2. STOP settling for jobs with flexible hours
My dad has always told me, choose a job you love and you'll never have to work a day in your life. Assess your passions, skills, and talents and find a job that will allow you to live those out. I promise it won't feel like work even if you do work odd/long hours. If anything, it will feel like you're being paid to have fun!
3. STOP settling for jobs that are "financially stable"

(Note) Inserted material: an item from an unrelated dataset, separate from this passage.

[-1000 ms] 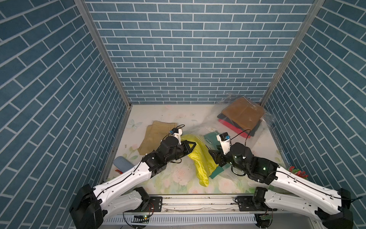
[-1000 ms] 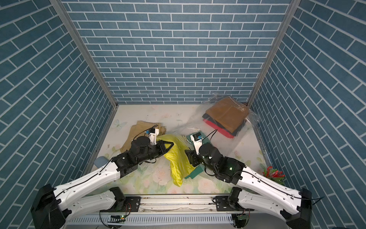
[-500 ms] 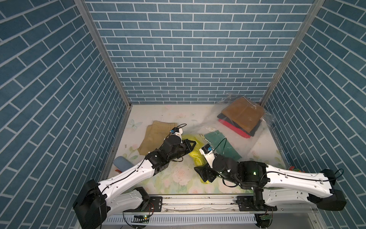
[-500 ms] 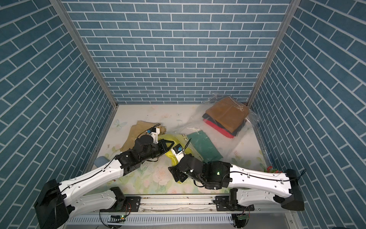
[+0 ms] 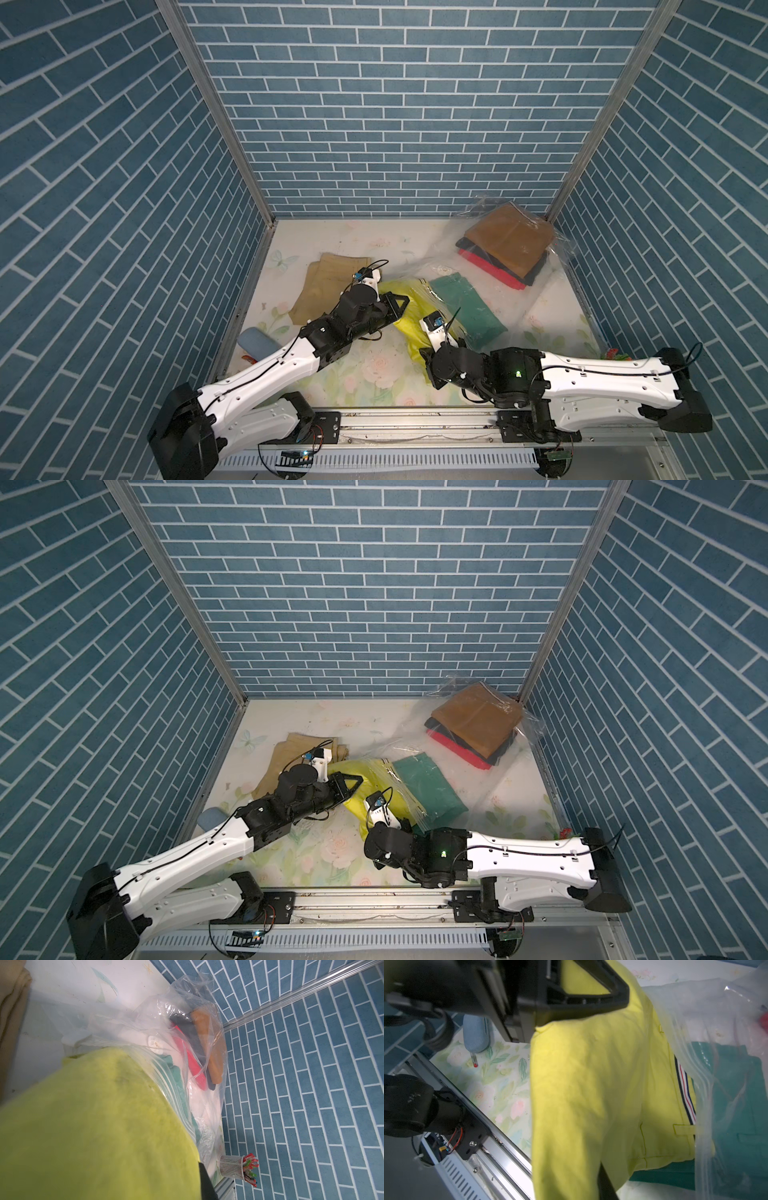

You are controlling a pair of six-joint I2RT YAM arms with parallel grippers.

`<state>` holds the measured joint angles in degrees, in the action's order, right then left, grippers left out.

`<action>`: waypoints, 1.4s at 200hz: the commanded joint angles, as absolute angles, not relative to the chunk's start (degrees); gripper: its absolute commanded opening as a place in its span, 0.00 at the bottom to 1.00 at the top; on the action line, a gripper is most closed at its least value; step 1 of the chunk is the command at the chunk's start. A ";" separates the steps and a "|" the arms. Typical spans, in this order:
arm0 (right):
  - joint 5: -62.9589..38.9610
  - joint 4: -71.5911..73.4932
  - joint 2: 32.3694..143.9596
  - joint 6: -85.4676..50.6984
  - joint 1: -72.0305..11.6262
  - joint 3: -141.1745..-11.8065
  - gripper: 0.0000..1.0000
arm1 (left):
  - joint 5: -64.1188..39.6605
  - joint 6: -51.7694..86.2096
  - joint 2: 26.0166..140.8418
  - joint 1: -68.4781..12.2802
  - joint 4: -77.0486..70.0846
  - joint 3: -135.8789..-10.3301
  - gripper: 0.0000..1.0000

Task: Take the trousers out of the vacuum bag
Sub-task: Take out the trousers from the vacuum bag, then place the trousers at the center of the board.

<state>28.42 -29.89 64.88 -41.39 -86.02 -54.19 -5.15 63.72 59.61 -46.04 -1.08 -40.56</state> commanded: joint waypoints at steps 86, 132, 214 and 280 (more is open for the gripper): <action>29.18 -18.35 58.76 -22.18 -86.22 -58.73 0.00 | 0.37 63.85 44.98 -46.40 -2.11 -47.03 0.00; 30.18 -18.54 61.40 -17.05 -86.22 -64.82 0.00 | 4.42 61.81 42.77 -46.41 1.54 -52.43 0.00; 27.60 -14.81 67.49 -9.46 -85.78 -74.34 0.00 | 13.54 56.81 37.45 -46.46 10.77 -61.20 0.00; 19.00 -9.35 71.07 -7.06 -77.54 -76.01 0.00 | 18.79 52.19 39.05 -46.41 15.57 -65.80 0.00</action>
<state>22.41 -13.78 71.07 -8.67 -82.37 -75.16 16.32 55.68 38.70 -46.37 17.45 -62.24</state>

This is hard point for both men and women. For men, there is this overwhelming expectation to be the bread-winner. It is common for them to settle for a job simply because it is "financially stable," setting aside their own dreams for their family in the process. For women, especially ones that are single, there is this subconscious desire to be independent and to be able to fend for ourselves—it is simply a protective mechanism. Therefore, both parties tend to settle for jobs that may not necessarily make them happy but that will bring home the bacon. But as we all know, money cannot buy happiness! So don't choose a career for the money—no amount can afford true happiness.
4. STOP settling for jobs that are "practical"
Practical, conventional, normal. They're all relative words. In fact, I don't believe there is such a thing as a "practical job." In any job (or really anything in life), there are always risks. And sometimes you have to take big risks to truly follow your pursuits and passions. This may mean falling flat on your face at times, but after you rise again, you'll realize it was all worth it.
5. Stop telling yourself no
"The fear of striking out" is something we create for ourselves. In other words, our fear is the thing that keeps us from pursuing our dreams, not necessarily society or other people. We are oftentimes our own worst enemies. But you can change that—stop settling and start serving those around you using the gifts and talents God has given you. You'll find you're much happier when you find a job that pays you to pursue your passions.
If you and I can learn to heed this advice at a young age, maybe by the time we're 35 we'll be the generation that has no need to say, "Yeah, I still don't know what I want to be when I grow up."